Deschutes County Health Services Certified Community Behavioral Health Expansion Project - Deschutes County Health Services (DCHS) is the most rapidly growing county in Oregon, a CCBHC Planning Grant state. The DCHS Certified Community Behavioral Health Expansion Project will focus on increasing access to collaborative, integrated services for individuals with serious mental illness (SMI), substance use disorders (SUD) and Co-occurring disorders (COD), and children/youth with serious emotional disturbance (SED), with an additional focus on enhanced services to homeless, incarcerated, limited English proficiency (LEP) and rural members of the target population. Overarching project goals are: individuals served will experience improved behavioral and physical health and functioning and clinical competencies will be maximized in the behavioral health workforce. By August 29, 2022, the number of clients screened for any mental illness who then receive care at an integrated site will increase by 26%, for an annual increase of 870 additional participants and a two-year total of 1,740 additional, unduplicated individuals served. Additional measurable objectives are:
* By August 29, 2022, the number of homeless clients that receive services will increase by 25%, up from 209 clients in 2019, for a two-year increase of 104 clients and a two-year total of 520 homeless individuals served.
* By August 29, 2022, DCHS will increase # of individuals that receive follow up within seven (7) days of an ED visit for an SUD condition from 30% to 70%.
* By August 29, 2022, DCHS will increase # of individuals that receive follow up within seven (7) days of an ED visit for a MH condition from 72% to 85%.
* New Stabilization Center will help reduce ED utilization among DCHS clients by 10%.
* By August 29, 2022, 300 individuals having received 6 months or greater of service will show an average increase of 5 points in their Daily Living Activities (DLA)-20 score.
* By August 29, 2022, 70% of individuals with a diagnosis of depression, who score positive for depression on the PHQ-9, will show an average decrease of 4 in PHQ-9 score six months post entering services.
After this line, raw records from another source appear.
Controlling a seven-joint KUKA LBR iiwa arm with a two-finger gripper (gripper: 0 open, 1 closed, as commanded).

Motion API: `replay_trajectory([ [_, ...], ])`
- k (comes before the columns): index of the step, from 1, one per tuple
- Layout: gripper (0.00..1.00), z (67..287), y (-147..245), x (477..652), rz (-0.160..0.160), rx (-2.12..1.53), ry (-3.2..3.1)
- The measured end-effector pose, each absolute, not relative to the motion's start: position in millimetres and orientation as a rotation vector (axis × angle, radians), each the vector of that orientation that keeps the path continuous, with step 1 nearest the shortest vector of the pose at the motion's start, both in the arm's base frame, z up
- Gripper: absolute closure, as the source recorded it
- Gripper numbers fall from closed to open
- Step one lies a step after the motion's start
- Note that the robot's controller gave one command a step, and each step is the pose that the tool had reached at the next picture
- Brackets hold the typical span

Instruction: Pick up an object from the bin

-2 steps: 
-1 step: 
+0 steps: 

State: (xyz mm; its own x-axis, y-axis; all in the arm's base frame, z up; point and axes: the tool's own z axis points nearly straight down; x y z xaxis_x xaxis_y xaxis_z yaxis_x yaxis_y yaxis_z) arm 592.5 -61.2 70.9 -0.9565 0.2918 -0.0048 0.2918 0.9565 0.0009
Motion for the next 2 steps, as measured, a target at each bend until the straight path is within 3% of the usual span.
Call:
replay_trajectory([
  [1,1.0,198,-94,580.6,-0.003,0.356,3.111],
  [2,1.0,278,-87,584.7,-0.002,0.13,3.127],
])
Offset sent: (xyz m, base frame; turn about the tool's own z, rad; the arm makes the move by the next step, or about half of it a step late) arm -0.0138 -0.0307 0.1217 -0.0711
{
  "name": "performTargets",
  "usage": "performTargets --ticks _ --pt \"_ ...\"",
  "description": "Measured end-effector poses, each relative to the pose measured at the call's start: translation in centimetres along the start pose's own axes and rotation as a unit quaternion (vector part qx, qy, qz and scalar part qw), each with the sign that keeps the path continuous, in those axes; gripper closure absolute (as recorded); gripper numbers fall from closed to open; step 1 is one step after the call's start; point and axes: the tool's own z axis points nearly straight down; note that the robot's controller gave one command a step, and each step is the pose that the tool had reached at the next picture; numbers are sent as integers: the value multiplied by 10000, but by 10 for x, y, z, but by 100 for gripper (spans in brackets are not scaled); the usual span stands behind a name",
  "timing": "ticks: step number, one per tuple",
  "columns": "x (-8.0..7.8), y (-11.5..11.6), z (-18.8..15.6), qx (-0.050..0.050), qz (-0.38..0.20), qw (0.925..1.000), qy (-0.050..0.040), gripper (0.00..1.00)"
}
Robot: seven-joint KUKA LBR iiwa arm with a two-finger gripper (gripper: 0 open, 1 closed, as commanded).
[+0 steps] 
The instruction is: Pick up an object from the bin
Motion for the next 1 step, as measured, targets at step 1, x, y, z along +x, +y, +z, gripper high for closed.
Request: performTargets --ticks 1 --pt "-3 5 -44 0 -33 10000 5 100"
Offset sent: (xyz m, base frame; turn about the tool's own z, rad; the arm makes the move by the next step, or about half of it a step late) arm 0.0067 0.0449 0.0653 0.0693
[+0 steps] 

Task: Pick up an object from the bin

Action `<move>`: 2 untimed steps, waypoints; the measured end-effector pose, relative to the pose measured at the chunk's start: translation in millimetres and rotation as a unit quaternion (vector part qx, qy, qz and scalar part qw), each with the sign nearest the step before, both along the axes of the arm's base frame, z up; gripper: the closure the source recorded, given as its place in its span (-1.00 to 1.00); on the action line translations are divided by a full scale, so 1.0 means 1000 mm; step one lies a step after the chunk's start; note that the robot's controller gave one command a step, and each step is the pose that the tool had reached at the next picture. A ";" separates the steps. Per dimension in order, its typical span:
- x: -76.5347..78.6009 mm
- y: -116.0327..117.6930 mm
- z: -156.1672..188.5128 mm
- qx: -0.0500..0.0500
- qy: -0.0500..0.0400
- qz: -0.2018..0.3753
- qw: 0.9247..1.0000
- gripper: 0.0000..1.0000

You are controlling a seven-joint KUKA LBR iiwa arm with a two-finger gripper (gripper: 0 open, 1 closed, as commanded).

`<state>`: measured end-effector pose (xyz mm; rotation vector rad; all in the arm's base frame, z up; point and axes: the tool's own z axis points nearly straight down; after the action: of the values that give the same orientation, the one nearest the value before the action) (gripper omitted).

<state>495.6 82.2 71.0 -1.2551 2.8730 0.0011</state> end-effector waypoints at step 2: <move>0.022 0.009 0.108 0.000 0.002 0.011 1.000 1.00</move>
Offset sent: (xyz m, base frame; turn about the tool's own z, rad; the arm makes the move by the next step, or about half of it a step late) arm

* By August 29, 2022, 90% of individuals served will have a primary care provider and 95% of individuals served, with a primary care provider will have at least one care coordination service involving their primary care provider documented in the clinical record.
* By December 31, 2020, 100% of staff responsible for treatment will receive training in language access best practices and interpretation and translation resources.
* By August 29, 2022, 100% of LEP clients will have client facing documents provided to them in their language.
* 100% of project clinical staff will receive training on EBPs for integrated care, including 80% clinical staff attendance to National Council on Behavioral Health Conference.